Streamline data processing with Redpanda, Apache Spark, and Amazon S3
Build a data processing pipeline for audio files in a few simple steps
All human interactions lead to the generation of data. Digital data, in particular, is generated when people interact with computers in various forms, knowingly or unknowingly. This data is captured as text, images, and audio. While this data is valuable in its raw form, it becomes even more useful when you process it. The transformative journey of this data into actionable insights is known as data processing.
As the digital landscape continues to evolve, the volume and speed of data being processed have surged to unprecedented levels, revolutionizing virtually every industry. For instance, within Internet of Things (IoT) frameworks, data processing manages data from remote sensors.
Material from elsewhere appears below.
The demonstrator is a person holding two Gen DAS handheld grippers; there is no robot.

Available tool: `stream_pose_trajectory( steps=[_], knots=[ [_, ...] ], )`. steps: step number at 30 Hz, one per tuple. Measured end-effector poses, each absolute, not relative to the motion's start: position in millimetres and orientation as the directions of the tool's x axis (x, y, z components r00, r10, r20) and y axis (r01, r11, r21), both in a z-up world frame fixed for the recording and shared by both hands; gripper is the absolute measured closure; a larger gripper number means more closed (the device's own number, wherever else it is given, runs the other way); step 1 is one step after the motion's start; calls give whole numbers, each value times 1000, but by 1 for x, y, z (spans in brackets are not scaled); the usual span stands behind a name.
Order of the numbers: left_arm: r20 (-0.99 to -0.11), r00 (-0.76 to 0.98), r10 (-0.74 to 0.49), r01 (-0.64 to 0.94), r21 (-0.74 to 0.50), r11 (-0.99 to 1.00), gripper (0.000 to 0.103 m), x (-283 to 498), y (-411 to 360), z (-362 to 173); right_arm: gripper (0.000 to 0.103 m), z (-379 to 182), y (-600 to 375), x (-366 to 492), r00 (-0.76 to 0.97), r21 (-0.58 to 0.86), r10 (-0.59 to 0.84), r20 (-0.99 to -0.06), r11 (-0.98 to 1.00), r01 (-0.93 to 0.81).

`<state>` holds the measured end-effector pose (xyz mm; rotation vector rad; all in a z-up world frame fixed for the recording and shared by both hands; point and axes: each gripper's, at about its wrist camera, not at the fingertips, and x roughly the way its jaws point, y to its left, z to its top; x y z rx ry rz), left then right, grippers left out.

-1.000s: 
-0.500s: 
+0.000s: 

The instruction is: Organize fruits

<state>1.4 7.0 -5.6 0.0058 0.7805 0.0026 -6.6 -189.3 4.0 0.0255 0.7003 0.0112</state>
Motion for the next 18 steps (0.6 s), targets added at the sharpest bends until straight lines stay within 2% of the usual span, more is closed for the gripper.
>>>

In the realm of stock trading, data processing extracts valuable insights from financial data. In location tracking systems and music streaming platforms, it enhances experiences through personalized recommendations, efficient searches, and much more.
In this post, you'll learn how to use Redpanda, Apache Spark™, and Amazon S3 to implement a data processing pipeline. But first, let’s get familiar with what they are and what they’re used for.
Get to know Apache Spark, Amazon S3, and Redpanda
To build a data processing pipeline, you need a local or cloud-based storage system. You also need an engine to analyze the data and a way to communicate between different services.
Apache Spark
Spark is a widely used open-source analytics engine that allows you to run data processing tasks of varying complexity on a single machine or a cluster of machines. It's built on an advanced distributed SQL engine. With Spark, you can stream data in a pipeline, carry out SQL analytics, and run data science and machine learning operations at scale.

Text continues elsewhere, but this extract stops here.